Zukunft der Piratenpartei Zwischen Revolte und Anpassung

Professionell werden, sich im Politbetrieb durchbeißen - oder weiter revoltieren und das eigene Ding machen? Die Piraten stehen auf ihrem Bundesparteitag in Bochum vor der Zukunftsfrage. Der besonnene Partei-Vize Sebastian Nerz und die impulsive ehemalige Beisitzerin Julia Schramm zeigen in ihrer Unterschiedlichkeit, dass die Entscheidung noch lange nicht getroffen ist.

Von Hannah Beitzer, Bochum

Sebastian Nerz ist immer noch da. Er hat alles durchgestanden: Shitstorms, Machtkämpfe mit anderen Landesverbänden, Witze über seinen Anzug, Gemecker über sein ewiges "Dazu haben wir noch keine Meinung" - all das hat ihn nicht abschrecken können. Er ist immer noch Vize im Bundesvorstand der Piraten, im nächsten Jahr will er für die Partei in den Bundestag einziehen.

In der Halle diskutieren seine Parteifreunde gerade hitzig über ein Wirtschaftsprogramm. Von "neoliberaler Scheiße" ist da die Rede, andere bitten fast flehend, sich doch endlich auf ein Grundsatzprogramm zu einigen.

Und was meint Nerz zu alldem? Er ist vorsichtig geworden - wie viele seiner Vorstandskollegen passt er im Gespräch mit Journalisten inzwischen ganz genau auf, was er sagt. Welchen Antrag zur Wirtschaftspolitik er am Besten findet? Kein Kommentar.

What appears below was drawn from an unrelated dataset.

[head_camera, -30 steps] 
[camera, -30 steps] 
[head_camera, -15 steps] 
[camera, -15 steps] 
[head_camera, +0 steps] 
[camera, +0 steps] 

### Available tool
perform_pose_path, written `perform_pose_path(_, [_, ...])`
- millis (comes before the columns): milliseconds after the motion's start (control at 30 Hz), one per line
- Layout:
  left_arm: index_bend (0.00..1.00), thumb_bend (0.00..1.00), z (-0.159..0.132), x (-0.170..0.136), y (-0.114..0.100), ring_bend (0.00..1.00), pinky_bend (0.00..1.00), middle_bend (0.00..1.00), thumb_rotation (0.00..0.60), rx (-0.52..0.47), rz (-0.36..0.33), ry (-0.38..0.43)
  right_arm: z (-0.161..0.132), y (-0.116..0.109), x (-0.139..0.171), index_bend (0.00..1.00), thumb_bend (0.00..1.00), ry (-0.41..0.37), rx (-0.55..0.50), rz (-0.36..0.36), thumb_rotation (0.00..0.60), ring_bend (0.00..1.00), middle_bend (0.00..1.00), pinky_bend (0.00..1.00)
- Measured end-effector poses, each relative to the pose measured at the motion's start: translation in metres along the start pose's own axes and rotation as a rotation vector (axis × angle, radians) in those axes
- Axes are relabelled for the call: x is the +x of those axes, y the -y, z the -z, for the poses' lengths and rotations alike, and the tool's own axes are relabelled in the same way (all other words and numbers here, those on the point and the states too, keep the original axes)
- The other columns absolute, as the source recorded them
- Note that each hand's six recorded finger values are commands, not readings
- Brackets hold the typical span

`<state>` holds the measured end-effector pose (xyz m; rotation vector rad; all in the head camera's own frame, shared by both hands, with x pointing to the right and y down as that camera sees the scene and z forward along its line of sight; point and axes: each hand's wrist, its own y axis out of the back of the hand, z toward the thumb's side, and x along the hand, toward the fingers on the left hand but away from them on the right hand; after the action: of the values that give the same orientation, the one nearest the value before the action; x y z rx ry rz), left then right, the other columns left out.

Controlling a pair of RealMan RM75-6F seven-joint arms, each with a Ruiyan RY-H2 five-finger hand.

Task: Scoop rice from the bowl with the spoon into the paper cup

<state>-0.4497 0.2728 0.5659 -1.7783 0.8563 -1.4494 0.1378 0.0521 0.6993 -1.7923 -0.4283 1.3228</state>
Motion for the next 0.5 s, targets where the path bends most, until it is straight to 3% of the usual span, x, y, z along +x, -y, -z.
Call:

Stattdessen Grundsätzliches: Wichtig sei es, "Visionen" zu entwerfen. "Das ist ja gerade die Kritik an der Regierung Merkel", sagt er, "dass sie gerade einmal die Tagespolitik schafft, aber die großen Reformen nicht angegangen werden".

Konflikte vermeiden, Unverfängliches sagen, ein bisschen auf den politischen Gegner schimpfen: Nerz wirkt sehr professionell in solchen Momenten. Er hat nichts mit mehr dem Klischee-Piraten gemein, der sich gerne mal um Kopf und Kragen redet und seine Parteifreunde öffentlich angeht. Er hat dazugelernt in bald zwei Jahren Vorstandsarbeit.

Julia Schramm hingegen hat auf all das keine Lust mehr. Sie ist gegangen, hat ihr Vorstandsamt nach einem halben Jahr hingeschmissen. Im politischen Betrieb gilt so etwas gemeinhin als Niederlage. Doch Schramm will sich so gar nicht wie eine Verliererin benehmen. Sie steht aufgekratzt an einem Stehtisch außerhalb der Halle.